'''

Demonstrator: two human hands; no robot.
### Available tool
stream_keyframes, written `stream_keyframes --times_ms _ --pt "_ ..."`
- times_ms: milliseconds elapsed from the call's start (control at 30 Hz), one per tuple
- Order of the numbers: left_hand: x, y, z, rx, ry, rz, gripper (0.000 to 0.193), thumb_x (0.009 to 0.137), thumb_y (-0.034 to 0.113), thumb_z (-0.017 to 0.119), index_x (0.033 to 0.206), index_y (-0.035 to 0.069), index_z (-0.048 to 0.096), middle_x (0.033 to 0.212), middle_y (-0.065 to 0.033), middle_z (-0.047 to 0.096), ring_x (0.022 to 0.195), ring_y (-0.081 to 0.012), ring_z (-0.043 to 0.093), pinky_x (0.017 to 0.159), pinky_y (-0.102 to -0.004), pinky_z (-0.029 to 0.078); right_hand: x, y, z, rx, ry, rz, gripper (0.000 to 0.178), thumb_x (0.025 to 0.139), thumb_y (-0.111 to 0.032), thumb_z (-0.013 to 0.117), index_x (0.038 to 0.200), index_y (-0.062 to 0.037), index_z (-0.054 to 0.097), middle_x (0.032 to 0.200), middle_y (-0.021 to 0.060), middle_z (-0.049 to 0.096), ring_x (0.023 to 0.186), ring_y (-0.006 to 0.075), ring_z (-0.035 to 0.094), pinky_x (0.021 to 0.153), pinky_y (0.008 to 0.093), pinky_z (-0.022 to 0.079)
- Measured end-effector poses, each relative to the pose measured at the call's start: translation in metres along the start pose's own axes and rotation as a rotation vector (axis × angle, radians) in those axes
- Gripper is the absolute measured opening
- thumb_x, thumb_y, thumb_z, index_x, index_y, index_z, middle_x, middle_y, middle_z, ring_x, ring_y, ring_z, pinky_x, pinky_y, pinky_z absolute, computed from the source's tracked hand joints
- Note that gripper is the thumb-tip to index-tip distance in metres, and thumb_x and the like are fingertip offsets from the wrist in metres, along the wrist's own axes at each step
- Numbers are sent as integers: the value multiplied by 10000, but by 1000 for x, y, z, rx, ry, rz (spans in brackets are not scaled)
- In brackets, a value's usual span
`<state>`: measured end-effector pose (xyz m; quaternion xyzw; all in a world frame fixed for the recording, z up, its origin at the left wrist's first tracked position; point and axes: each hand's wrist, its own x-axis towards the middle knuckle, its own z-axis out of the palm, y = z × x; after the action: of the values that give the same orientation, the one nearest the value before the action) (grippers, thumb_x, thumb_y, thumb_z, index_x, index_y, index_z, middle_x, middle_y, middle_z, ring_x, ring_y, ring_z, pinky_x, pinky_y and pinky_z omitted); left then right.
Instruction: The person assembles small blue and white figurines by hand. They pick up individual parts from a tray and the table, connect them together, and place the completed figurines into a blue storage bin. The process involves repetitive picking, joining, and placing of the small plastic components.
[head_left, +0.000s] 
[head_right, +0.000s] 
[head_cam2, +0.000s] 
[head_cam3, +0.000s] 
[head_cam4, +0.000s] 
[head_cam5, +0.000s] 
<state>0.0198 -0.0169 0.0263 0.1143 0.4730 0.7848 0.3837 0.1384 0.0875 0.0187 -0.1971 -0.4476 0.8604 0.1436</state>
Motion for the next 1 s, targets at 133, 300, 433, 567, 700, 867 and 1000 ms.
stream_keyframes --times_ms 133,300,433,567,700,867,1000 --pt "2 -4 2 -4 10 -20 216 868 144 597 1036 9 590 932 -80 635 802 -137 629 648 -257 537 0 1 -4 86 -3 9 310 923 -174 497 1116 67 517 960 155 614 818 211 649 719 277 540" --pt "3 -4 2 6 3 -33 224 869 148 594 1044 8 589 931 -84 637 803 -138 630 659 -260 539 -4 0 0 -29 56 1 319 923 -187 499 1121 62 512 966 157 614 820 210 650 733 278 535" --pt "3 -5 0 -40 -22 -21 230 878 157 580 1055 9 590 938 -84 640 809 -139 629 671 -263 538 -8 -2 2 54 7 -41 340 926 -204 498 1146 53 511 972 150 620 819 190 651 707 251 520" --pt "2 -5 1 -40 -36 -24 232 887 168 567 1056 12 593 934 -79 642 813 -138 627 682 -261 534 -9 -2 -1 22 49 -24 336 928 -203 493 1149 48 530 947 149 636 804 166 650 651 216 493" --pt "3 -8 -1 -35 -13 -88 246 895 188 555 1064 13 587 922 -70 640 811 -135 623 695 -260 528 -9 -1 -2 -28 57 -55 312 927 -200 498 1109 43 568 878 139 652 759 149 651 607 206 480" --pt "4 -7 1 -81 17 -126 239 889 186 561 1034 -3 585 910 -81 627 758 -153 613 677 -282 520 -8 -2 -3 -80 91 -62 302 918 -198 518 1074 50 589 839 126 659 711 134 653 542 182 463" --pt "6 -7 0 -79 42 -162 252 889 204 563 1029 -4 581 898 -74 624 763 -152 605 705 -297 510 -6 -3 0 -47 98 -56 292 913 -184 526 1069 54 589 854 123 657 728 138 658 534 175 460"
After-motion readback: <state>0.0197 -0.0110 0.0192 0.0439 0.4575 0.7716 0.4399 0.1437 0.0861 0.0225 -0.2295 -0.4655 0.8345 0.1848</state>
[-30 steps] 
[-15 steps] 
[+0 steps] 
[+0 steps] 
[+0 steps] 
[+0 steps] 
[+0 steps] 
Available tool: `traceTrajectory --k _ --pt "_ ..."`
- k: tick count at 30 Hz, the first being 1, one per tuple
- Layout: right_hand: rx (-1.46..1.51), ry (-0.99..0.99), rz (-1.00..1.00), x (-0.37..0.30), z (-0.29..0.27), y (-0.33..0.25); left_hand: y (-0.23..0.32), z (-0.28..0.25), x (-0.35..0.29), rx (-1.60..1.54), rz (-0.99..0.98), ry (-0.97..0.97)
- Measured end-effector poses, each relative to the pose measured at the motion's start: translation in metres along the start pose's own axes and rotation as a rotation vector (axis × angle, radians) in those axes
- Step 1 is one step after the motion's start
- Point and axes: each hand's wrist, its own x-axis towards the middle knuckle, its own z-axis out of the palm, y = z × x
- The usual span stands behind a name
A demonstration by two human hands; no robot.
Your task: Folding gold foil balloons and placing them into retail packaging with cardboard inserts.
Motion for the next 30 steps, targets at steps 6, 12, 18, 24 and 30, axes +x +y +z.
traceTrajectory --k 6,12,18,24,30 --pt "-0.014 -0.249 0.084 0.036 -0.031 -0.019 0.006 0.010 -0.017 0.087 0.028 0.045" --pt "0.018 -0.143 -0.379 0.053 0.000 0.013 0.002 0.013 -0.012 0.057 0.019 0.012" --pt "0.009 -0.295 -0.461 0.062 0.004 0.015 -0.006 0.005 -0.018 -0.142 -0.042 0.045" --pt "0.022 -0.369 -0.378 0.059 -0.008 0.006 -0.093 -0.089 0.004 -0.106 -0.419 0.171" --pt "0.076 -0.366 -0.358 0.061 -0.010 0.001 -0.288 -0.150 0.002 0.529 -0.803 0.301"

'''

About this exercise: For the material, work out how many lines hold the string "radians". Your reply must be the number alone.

The answer: 2